> [ASSIGNMENT]
In the listing below, find the line with "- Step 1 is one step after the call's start", then repeat exactly every line from the top through that one.

> [WORKING DATA]
= Beginning of Section =
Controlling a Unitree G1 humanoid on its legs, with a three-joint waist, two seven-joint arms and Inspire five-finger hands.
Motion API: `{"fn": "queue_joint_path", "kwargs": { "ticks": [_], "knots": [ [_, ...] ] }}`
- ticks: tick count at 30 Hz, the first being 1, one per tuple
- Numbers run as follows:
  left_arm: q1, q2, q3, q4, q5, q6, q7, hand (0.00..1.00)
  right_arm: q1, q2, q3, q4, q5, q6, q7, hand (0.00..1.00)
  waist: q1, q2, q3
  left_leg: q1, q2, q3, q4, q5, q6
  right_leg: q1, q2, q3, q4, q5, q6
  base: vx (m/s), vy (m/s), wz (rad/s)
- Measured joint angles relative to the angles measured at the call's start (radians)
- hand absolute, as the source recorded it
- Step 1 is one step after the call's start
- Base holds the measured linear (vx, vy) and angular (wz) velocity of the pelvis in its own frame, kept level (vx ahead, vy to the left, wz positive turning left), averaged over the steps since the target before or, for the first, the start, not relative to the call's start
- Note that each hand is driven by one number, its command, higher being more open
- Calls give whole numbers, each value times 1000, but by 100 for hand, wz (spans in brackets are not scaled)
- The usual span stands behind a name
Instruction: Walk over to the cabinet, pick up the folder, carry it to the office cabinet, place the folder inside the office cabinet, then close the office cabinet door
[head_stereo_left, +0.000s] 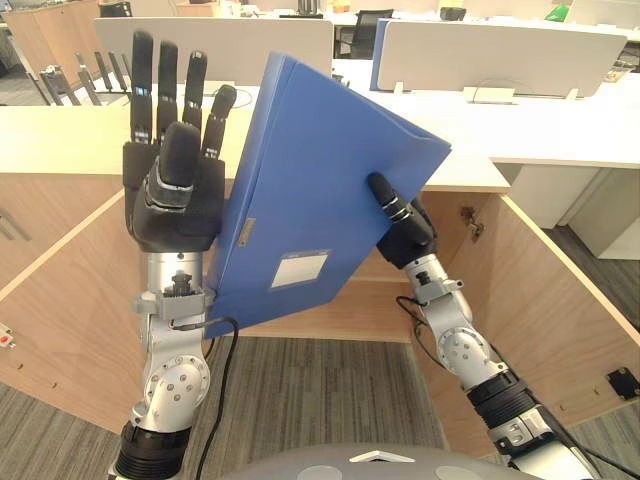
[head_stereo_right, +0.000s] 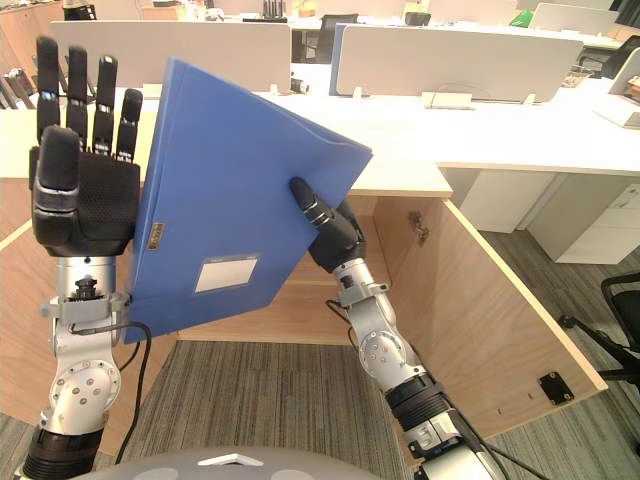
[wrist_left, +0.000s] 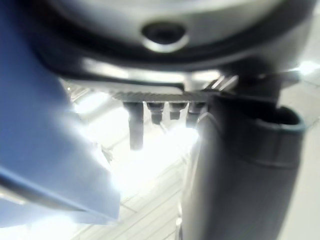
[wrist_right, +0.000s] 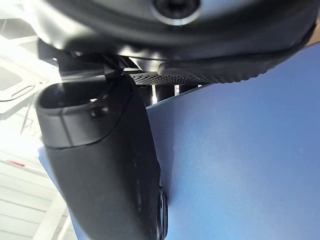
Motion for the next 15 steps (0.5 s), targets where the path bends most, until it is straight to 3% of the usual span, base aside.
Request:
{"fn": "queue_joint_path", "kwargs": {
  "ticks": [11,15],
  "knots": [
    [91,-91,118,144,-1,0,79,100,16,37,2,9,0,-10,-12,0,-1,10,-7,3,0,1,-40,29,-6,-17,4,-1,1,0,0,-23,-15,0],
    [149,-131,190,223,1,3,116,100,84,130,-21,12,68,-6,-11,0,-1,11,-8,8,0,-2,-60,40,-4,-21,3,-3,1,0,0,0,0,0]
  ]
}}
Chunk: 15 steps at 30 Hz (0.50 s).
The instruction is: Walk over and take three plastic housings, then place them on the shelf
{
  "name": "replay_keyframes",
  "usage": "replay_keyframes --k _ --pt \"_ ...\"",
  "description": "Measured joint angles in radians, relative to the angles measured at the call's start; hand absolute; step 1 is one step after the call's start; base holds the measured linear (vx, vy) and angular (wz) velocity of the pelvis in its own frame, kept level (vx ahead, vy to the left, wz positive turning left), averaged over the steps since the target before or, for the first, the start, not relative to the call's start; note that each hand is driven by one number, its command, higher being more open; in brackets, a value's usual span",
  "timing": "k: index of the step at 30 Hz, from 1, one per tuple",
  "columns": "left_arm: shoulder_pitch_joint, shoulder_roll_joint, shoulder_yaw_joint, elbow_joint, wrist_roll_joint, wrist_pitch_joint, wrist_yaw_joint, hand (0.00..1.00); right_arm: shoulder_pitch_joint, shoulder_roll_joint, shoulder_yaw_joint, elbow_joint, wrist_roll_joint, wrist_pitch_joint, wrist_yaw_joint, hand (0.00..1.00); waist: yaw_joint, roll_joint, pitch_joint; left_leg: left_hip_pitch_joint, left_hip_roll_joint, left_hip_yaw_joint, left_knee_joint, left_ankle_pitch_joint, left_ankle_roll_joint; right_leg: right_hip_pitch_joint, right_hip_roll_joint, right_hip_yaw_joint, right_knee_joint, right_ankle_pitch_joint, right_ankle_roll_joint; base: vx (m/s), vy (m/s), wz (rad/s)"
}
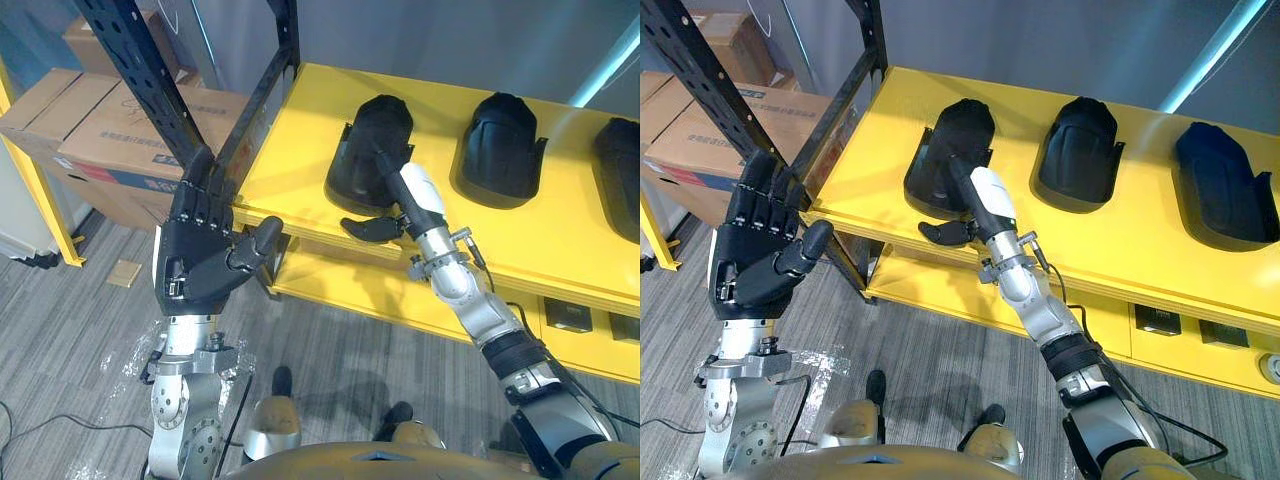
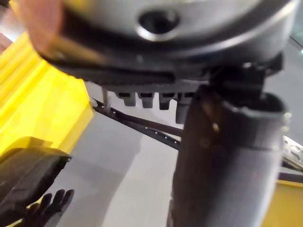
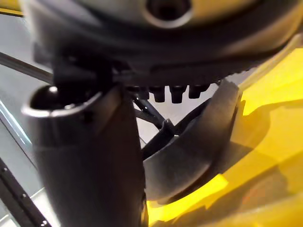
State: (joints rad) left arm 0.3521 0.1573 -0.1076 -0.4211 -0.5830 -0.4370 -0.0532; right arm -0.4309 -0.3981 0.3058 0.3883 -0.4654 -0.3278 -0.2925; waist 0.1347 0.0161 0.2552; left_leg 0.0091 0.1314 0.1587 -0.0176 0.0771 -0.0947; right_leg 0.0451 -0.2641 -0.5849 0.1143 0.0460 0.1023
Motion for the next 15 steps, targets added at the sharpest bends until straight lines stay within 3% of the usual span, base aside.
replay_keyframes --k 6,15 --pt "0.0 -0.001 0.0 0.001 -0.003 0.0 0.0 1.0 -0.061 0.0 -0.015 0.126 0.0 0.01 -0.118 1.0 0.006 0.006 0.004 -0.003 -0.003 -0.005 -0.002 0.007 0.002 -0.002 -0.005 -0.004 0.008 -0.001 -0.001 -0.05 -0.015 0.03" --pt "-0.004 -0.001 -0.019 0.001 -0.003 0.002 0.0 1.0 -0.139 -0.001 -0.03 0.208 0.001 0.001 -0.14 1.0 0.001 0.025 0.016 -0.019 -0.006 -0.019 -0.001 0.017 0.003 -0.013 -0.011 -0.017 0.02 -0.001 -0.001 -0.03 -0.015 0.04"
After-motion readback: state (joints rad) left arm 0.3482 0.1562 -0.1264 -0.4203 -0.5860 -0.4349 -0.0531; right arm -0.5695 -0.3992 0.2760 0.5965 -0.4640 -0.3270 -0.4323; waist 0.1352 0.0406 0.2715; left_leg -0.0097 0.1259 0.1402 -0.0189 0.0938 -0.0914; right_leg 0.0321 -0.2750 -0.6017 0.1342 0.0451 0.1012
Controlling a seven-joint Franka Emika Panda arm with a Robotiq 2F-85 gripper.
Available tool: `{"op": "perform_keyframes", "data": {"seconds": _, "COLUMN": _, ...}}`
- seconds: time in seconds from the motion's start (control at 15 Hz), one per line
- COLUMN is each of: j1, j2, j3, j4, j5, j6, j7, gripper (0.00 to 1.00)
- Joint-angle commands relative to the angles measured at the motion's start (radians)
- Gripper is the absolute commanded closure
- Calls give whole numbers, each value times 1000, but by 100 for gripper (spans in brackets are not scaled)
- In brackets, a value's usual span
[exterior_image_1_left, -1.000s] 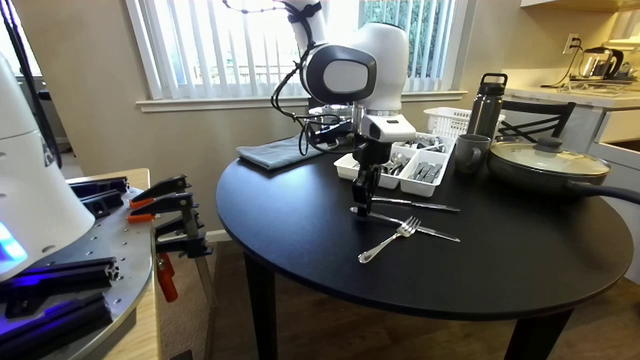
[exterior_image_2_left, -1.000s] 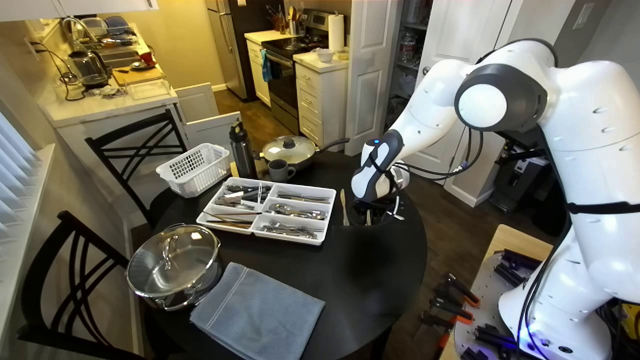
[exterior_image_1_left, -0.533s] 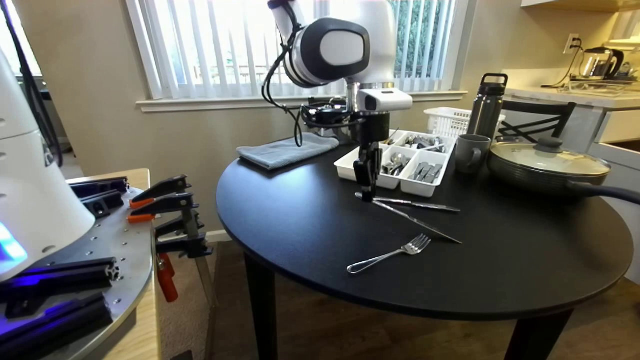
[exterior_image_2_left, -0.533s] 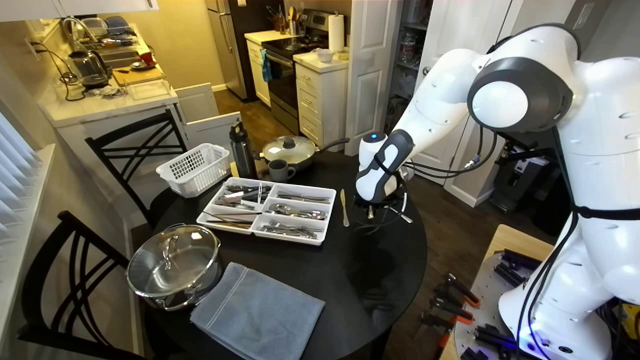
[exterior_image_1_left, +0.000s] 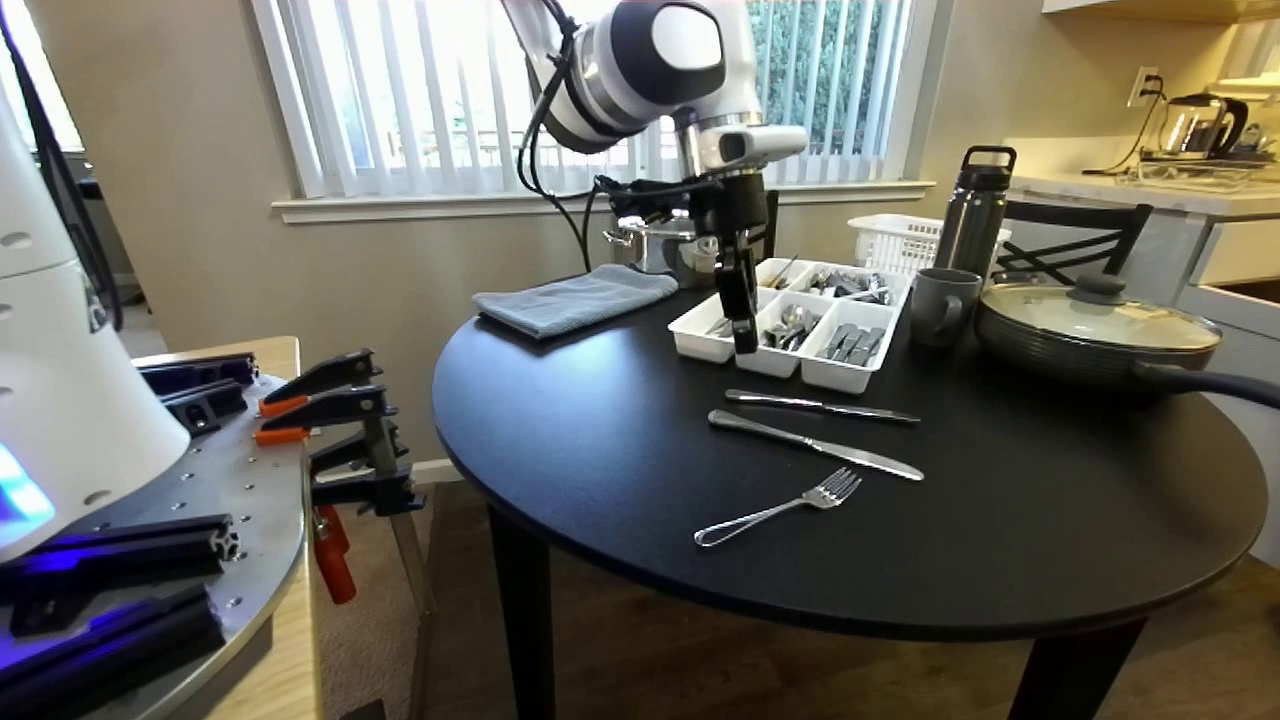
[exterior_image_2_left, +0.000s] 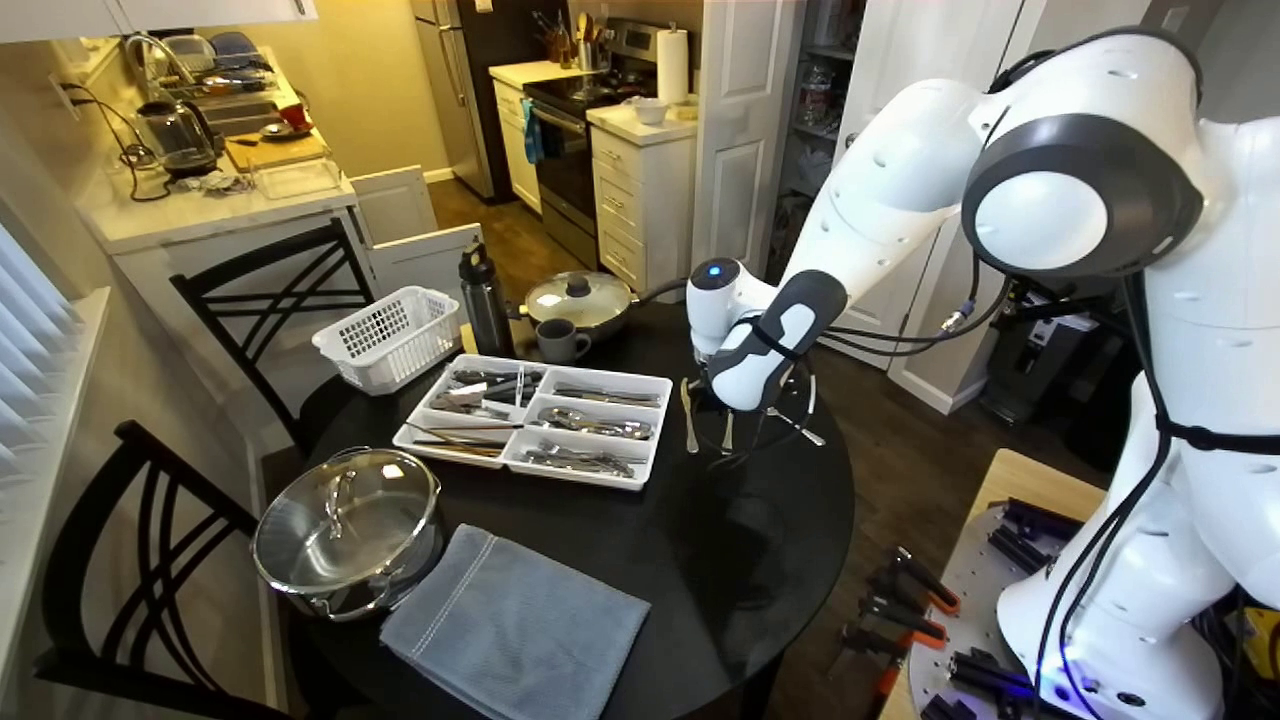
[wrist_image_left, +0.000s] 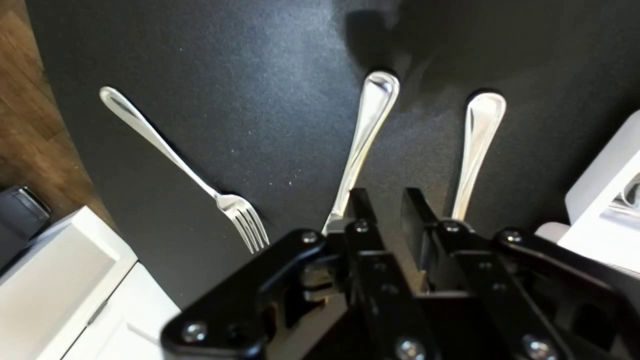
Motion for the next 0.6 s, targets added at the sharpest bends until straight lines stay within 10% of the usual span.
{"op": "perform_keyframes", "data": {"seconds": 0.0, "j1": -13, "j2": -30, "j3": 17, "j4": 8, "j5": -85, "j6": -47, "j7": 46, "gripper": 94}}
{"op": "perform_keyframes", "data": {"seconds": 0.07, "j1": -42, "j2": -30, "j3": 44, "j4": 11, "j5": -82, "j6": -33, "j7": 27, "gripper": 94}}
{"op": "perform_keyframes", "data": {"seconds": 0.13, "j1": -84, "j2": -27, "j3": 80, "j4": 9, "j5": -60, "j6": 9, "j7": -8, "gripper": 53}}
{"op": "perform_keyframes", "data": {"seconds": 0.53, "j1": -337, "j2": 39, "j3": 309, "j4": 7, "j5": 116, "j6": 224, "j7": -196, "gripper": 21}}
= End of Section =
> [OUTPUT FOR THIS TASK]
Controlling a Unitree G1 humanoid on its legs, with a three-joint waist, two seven-joint arms and Inspire five-finger hands.
Motion API: `{"fn": "queue_joint_path", "kwargs": { "ticks": [_], "knots": [ [_, ...] ] }}`
- ticks: tick count at 30 Hz, the first being 1, one per tuple
- Numbers run as follows:
  left_arm: q1, q2, q3, q4, q5, q6, q7, hand (0.00..1.00)
  right_arm: q1, q2, q3, q4, q5, q6, q7, hand (0.00..1.00)
  waist: q1, q2, q3
  left_leg: q1, q2, q3, q4, q5, q6
  right_leg: q1, q2, q3, q4, q5, q6
  base: vx (m/s), vy (m/s), wz (rad/s)
- Measured joint angles relative to the angles measured at the call's start (radians)
- hand absolute, as the source recorded it
- Step 1 is one step after the call's start

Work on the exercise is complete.